Kalın, Daily Sabah için kaleme aldığı, "Müslüman karşıtı söylemler sadece DAEŞ'e hizmet ediyor" başlıklı makalesinde Ankara ve İstanbul'daki son saldırılardan sonra terörün bu sefer Brüksel'i vurduğunu anlattı.

Terörün bu saldırılar içinde yaşanan dünyanın kırılgan doğasını bir kez daha gözler önüne serdiğini belirten Kalın, saldırıların aynı zamanda teröre ve onun tüm yapılarına karşı yeni politikalar geliştirmenin aciliyetinin altını çizdiğini ifade etti.

Kalın, Brüksel'de yaşanan insanlık dışı eylemden üç ders çıkarılacağına dikkati çekti. İlk olarak DAEŞ'e karşı stratejilerin gözden geçirilmesi gerektiğine değinen Kalın, Müslümanların ve Batı ülkelerinin Suriye, Irak, Somali, Fransa ya da Belçika'daki DAEŞ, El Kaide ve benzeri terör örgütlerini ortadan kaldırmak için birlikte çalışmaları gerektiğini kaydetti.
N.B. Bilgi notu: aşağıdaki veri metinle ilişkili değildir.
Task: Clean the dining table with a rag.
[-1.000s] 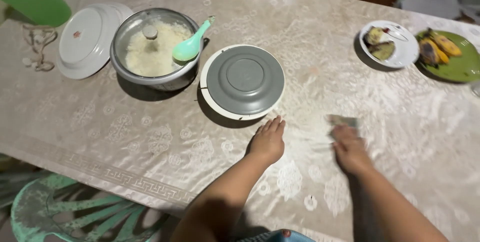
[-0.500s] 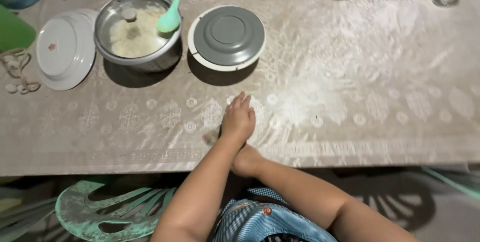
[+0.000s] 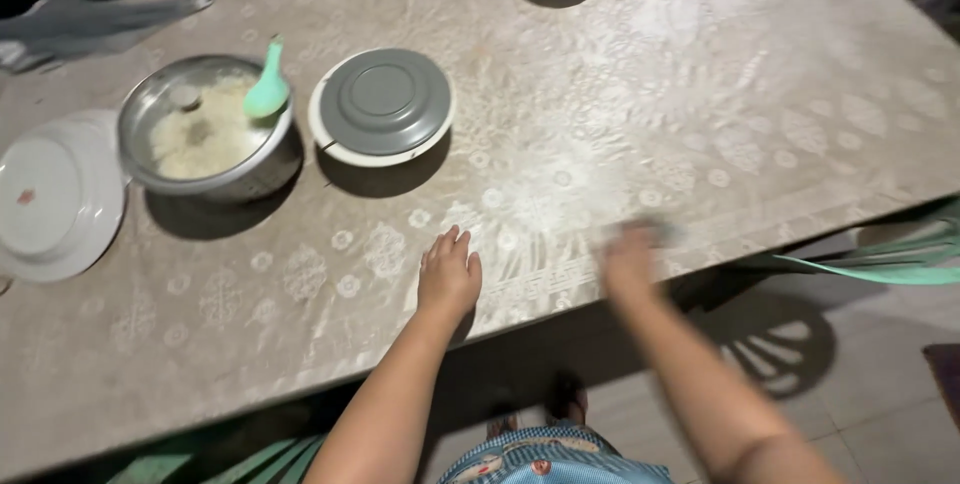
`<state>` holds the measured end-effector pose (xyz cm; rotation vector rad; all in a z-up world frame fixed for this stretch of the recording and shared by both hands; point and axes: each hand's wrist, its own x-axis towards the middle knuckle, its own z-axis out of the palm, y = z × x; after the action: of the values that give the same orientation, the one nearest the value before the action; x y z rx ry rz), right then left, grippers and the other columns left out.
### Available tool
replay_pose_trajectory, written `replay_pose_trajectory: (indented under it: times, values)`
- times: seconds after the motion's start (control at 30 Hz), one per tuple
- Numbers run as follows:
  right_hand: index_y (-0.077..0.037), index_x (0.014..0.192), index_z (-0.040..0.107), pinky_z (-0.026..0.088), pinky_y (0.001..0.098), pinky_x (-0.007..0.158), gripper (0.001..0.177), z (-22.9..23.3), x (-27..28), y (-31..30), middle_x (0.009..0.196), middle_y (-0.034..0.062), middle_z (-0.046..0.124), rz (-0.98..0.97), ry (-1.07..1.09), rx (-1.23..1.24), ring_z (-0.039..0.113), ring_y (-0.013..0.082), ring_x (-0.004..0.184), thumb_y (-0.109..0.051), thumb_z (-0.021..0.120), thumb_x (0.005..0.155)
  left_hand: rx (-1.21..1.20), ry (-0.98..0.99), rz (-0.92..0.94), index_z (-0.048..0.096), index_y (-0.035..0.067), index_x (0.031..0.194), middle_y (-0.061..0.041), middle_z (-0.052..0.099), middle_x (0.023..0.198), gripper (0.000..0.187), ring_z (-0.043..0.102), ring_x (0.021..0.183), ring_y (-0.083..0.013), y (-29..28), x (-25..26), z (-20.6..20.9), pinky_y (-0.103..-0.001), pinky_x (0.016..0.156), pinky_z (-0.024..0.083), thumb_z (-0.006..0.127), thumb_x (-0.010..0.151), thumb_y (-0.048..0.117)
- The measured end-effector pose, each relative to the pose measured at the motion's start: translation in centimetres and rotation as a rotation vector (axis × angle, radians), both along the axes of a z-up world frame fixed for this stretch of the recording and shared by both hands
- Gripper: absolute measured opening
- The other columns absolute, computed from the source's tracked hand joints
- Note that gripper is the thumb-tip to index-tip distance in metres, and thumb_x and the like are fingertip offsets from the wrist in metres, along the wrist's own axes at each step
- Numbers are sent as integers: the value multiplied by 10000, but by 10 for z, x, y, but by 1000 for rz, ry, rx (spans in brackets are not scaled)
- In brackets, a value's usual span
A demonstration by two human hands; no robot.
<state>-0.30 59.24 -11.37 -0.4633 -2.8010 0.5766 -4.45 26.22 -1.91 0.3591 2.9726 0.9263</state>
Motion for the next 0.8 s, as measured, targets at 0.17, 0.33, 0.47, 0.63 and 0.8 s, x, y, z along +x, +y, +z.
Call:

Temel olarak Suriye ve Irak'taki DAEŞ hedeflerinin havadan vurulmasına dayalı mevcut stratejinin, Suriye, Türkiye, Avrupa ve ABD'deki DAEŞ saldırılarını engellemeyi başaramadığına işaret eden Kalın, "Suriye'deki savaş, DAEŞ canavarını beslemeye devam ediyor. Bu savaşın devam etmesine izin verdiğimiz sürece, DAEŞ terörü daha da ölümcül bir hal alacak. DAEŞ şu anki şebeke ve etki düzeyine Suriye'deki savaş ve Irak'taki derin güvenlik sorunları ve siyasi sorunlar sayesinde erişti" ifadelerini kullandı.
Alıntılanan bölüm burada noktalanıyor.